▶ _How to complete this task_
Look over the lines below. Report each one that includes the string "trace".
____________________
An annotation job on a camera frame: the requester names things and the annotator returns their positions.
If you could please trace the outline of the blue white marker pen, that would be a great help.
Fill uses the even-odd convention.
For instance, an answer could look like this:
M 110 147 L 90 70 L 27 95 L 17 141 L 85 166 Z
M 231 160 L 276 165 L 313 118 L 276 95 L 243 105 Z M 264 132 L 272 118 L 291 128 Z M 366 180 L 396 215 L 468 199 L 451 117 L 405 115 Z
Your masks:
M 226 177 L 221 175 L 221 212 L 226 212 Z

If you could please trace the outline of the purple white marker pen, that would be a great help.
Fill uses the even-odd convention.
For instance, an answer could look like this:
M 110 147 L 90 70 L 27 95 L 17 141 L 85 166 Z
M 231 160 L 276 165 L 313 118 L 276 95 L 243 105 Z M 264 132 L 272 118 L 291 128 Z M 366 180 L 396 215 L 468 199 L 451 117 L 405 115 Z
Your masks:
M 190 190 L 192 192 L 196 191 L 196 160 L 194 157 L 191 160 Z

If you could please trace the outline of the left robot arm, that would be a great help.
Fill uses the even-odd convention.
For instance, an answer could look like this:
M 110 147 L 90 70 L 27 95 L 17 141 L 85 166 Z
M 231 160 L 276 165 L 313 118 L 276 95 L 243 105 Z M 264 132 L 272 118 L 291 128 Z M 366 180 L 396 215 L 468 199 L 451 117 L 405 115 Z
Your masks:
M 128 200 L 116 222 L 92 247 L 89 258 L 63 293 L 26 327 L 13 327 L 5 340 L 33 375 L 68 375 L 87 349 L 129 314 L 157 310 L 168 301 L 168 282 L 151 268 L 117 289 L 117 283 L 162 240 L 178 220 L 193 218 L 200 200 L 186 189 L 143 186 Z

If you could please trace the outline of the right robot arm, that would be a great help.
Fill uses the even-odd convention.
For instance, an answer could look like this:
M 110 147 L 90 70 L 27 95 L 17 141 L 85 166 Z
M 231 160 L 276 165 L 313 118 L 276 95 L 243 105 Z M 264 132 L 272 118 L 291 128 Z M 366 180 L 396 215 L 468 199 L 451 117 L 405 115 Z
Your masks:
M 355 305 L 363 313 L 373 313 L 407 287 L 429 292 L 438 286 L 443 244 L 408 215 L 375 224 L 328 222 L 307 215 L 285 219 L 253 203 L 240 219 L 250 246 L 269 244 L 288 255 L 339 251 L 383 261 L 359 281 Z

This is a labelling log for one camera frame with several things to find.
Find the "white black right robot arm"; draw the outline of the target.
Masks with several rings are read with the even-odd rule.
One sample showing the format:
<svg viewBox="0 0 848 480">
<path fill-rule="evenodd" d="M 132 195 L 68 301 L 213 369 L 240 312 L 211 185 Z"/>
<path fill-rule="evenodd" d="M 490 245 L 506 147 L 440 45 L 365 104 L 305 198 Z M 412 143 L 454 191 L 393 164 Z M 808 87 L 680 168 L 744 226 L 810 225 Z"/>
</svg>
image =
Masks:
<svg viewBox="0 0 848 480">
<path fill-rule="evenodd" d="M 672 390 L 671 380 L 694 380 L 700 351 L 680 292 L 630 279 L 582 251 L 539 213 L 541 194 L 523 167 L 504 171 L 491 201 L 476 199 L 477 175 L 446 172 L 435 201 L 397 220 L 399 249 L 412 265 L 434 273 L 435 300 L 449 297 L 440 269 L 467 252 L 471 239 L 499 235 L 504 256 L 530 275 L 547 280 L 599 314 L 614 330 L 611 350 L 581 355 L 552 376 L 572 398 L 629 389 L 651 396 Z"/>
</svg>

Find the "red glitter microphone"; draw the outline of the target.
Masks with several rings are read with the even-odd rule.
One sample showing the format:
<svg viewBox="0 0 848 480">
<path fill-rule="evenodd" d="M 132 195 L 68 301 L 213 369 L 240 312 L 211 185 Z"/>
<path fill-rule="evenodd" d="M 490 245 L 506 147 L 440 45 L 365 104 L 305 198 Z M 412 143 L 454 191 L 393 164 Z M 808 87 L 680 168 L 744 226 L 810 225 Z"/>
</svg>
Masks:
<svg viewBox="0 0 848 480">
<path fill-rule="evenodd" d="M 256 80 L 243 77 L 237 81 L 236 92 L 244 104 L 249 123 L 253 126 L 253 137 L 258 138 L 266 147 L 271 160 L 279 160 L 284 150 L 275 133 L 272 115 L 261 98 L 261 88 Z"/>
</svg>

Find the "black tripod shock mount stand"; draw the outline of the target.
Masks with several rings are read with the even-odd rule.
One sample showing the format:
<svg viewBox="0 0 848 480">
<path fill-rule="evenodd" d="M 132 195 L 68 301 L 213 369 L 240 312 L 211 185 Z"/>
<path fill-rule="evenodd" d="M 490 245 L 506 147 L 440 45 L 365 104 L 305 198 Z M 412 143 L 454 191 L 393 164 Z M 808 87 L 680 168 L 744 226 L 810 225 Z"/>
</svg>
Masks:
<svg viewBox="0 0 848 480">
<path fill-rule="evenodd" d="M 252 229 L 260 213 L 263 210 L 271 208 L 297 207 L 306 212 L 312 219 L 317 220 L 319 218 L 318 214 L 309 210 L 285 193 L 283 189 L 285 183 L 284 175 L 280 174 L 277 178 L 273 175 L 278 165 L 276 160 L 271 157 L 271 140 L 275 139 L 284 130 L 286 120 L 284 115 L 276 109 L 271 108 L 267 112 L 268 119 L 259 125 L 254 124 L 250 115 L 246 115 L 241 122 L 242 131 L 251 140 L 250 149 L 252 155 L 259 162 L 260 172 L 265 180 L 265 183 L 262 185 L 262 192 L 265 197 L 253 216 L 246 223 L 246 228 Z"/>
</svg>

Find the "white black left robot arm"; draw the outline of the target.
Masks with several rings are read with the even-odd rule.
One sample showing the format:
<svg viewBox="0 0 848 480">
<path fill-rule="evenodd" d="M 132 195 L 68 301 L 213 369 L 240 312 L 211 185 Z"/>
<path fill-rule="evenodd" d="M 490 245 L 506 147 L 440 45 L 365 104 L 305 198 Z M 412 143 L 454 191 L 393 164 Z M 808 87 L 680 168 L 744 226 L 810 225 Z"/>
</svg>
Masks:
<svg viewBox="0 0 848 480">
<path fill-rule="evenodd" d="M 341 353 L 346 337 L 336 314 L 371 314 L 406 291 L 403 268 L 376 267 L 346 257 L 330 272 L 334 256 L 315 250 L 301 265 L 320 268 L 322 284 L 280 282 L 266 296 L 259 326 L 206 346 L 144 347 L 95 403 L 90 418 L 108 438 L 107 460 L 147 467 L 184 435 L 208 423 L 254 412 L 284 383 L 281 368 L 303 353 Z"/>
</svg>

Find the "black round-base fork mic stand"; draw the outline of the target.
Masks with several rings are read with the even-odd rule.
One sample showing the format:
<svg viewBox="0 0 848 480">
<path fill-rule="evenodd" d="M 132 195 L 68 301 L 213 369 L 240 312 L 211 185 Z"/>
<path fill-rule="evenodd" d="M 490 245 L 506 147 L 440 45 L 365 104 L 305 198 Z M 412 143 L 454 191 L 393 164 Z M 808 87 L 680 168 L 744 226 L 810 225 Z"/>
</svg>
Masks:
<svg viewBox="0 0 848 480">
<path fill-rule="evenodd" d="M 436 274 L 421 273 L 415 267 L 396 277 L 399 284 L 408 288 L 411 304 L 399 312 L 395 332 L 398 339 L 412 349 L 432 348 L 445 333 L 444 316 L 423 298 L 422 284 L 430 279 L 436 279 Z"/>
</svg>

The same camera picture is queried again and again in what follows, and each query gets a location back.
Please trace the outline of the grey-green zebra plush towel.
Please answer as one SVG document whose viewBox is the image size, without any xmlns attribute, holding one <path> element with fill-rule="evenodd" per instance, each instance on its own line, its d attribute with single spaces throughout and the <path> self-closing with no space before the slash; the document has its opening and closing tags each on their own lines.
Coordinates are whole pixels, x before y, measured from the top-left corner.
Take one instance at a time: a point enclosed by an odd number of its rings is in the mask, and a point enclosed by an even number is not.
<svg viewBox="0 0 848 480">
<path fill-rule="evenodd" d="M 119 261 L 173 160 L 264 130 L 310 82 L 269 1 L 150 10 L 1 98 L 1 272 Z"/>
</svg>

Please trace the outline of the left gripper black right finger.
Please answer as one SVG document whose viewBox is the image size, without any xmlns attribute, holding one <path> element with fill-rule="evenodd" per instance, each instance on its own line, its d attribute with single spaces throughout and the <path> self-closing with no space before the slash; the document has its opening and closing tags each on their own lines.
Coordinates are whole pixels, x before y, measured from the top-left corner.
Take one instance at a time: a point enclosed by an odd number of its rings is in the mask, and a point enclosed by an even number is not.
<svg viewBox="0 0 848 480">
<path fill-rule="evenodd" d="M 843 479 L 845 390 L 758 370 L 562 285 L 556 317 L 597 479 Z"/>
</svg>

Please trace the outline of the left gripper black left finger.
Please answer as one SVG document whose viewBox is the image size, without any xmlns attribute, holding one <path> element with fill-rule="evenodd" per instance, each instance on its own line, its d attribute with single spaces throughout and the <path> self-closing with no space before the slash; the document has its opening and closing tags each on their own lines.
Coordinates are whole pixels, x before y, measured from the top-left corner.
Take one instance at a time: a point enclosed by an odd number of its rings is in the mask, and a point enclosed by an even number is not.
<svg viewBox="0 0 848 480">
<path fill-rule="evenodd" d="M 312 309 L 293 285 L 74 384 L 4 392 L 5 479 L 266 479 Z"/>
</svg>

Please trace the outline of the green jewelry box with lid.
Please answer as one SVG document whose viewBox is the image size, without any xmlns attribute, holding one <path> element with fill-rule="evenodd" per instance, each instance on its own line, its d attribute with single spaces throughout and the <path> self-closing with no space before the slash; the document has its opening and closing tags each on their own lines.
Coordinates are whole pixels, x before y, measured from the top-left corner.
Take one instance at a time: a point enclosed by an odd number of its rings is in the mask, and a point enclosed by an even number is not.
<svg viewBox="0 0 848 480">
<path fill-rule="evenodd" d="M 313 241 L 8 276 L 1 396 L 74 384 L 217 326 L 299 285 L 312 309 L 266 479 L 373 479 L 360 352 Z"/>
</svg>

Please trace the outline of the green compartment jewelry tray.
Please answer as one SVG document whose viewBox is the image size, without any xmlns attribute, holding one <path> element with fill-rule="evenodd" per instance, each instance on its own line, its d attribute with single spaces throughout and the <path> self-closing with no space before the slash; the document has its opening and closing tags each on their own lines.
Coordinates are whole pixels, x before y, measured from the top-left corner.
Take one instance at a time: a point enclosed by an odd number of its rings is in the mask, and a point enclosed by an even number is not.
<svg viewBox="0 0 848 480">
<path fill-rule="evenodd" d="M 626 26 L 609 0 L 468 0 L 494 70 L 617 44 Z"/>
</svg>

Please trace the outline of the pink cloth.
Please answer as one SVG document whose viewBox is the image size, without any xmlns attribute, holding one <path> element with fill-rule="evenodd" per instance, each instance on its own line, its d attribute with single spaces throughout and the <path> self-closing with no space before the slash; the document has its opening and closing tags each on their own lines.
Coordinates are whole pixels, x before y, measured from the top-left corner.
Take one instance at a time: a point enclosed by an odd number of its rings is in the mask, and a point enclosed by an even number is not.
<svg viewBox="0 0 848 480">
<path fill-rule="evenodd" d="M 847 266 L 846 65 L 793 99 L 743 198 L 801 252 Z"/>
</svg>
____________________
▶ _Result_
If you could please trace the outline of the blue white marker pen, that would be a great help.
If you could please trace the outline of the purple white marker pen, that would be a great help.
If you could please trace the outline of the left robot arm, that would be a great help.
If you could please trace the outline of the right robot arm, that would be a great help.
Please trace the outline of the grey-green zebra plush towel.
Please trace the outline of the left gripper black right finger.
Please trace the outline of the left gripper black left finger.
Please trace the outline of the green jewelry box with lid.
Please trace the outline of the green compartment jewelry tray.
Please trace the outline of the pink cloth.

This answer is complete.